[Archive!] Pure mathematics, physics, chemistry, etc.: brain-training problems not related to trade in any way - page 431

[Владимир Тезис]

If we stipulate that the product of the conceived numbers should also be no more than 100, but more than 9, then the number of options is reduced to 138. A three-digit product would be very difficult to operate with. That's why 138 solutions of the problem is still cool, and it's not the only solution. :)

[vals]

drknn:

Based on these conditions, I got 2352 ways of solving a system of equations

a+c= c

a*b=d

Apparently the pundits were too hasty with their conclusion about the uniqueness of the solution. Here is just a piece of the alerter:

Guys, do you see what the big deal is here? It's that we can get so much information from the conversation of the wise men that we have enough to find a solution.

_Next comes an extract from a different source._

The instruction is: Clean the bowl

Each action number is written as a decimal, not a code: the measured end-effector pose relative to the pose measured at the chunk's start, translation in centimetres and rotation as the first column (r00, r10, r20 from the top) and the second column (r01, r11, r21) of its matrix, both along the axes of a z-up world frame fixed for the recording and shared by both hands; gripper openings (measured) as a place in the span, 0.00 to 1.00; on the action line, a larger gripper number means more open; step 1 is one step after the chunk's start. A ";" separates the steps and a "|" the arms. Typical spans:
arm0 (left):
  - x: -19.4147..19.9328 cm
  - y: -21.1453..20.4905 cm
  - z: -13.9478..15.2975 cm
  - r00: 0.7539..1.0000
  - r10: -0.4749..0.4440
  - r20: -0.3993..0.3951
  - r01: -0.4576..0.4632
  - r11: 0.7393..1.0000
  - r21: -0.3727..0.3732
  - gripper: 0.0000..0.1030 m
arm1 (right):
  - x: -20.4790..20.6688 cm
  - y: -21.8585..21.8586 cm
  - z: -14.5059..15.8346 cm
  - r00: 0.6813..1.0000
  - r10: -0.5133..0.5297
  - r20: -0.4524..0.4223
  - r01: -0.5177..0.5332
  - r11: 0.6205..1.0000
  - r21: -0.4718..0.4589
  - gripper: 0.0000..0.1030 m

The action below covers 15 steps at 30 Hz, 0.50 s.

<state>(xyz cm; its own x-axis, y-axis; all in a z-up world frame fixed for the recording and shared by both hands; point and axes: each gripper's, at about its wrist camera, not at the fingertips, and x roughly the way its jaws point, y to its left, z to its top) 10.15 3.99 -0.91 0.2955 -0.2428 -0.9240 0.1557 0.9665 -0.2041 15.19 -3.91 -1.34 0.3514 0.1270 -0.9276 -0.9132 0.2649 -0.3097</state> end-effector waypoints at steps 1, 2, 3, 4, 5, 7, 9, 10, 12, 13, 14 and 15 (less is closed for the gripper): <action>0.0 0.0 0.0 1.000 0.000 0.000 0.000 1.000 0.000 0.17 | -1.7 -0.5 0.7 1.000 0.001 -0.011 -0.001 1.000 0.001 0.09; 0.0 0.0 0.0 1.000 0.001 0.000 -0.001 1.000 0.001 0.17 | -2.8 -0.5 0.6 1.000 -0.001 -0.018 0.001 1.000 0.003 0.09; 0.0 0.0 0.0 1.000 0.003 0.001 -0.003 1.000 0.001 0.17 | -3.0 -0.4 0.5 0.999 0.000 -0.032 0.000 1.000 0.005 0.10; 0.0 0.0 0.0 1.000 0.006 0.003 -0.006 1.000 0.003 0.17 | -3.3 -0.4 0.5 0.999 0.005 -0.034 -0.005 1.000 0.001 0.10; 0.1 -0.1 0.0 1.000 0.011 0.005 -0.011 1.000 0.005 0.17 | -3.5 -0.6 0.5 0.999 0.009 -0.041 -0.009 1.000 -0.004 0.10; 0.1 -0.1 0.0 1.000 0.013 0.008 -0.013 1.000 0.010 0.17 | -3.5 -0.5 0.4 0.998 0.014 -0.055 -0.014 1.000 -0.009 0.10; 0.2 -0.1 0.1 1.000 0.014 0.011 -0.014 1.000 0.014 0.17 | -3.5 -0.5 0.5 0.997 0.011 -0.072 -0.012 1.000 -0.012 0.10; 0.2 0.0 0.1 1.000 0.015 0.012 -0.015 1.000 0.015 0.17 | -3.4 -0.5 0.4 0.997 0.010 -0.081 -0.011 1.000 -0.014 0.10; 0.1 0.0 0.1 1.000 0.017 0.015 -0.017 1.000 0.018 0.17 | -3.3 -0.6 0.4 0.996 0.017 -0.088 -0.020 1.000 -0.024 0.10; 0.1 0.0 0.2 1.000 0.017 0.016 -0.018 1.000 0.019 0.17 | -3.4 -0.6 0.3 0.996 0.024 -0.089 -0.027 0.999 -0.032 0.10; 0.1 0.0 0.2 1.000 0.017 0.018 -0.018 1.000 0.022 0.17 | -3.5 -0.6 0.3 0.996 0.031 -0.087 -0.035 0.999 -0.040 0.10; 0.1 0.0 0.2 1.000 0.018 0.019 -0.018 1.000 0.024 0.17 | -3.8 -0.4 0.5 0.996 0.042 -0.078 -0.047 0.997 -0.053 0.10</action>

More specifically, their dialogue allows us to cut out all the wrong solutions, leaving the ONLY right one.

[Владимир Тезис]

Anyway, here's some simple code to display these numbers on the screen.

//+------------------------------------------------------------------+
//| script program start function                                    |
//+------------------------------------------------------------------+
int start(){
  int  I[5000],II[5000],S[5000],P[5000];
  int SchPar=0,SchPar2=0;
  for(int i=98;i>=2;i--){
    for(int ii=i;ii>=2;ii--){
      if(i+ii<100){
        SchPar++;
        I[SchPar]=i;
        II[SchPar]=ii;
      }
    }
  }
  //числа внесены в массивы - просчитываем сумму и произведение
  for(int z=1;z<=5000;z++){
    if(I[z]>=2 && II[z]>=2 && I[z]*II[z]<100 && I[z]*II[z]>9){
      SchPar2++;
      S[z]=I[z]+II[z];
      P[z]=I[z]*II[z];
      Alert("Пара чисел: ",I[z]," и ",II[z]," Их сумма = ",S[z]," Произведение = ",P[z]);
    }
  }
  Alert("Общее число пар чисел, сумма и произведение которых менее 100 = ",SchPar2);
  return(0);
}
//+------------------------------------------------------------------+

[vals]

drknn:

Anyway, here's some simple code to display these numbers on the screen.

Why is one of the conditions I[z]*II[z]>9 ?

[[Deleted]]

drknn:

I mean explicitly by 2 numbers... then it will narrow down the search.

[Sceptic Philozoff]

I have figured out and rigorously proved what the sums can be, if B says so. They are all odd numbers of the form 2+component that are less than 100. There are 24 such sums in the first hundred. Thinking further. Это числа 11,17,23,27,29,35,37,41,47,51,53,57,59,65,67,71,77,79,83,87,89,93,95,97.

[vals]

drknn:

Anyway, here's some simple code to display these numbers on the screen.

By the way, there's no mention of the fact that the product is less than a hundred in the problem ))

So now you're getting wise)

[Владимир Тезис]

ValS:

Why is I[z]*II[z]>9 one of the conditions?

Because if the product is not a two-digit number, but a one-digit one, the number of choices is so fast that the results then do not make you say, "I don't know the solution.

[vals]

drknn:

Because if the product is not a two-digit number, but a one-digit one, the number of variants goes through so quickly that the results then do not make you say, "I don't know the solution.

That's a bit of a mouthful, don't you think? Based on what? Calculations?

[Sceptic Philozoff]

So, what do we have?

Sage A says that the product is decomposable into at least three factors greater than 1 (including, possibly, equal ones). There are exceptions, though. These are 8, 27, 125, 343 etc., i.e. the cube of a prime. Here the decomposition is singular anyway.

Sage B says that the sum of numbers is an odd number of type 2+composite - and he tells exactly that to Sage A. But he knew it before, before A. What new information does he know now?

This information is enough for A to now say he knows the numbers. What would that mean?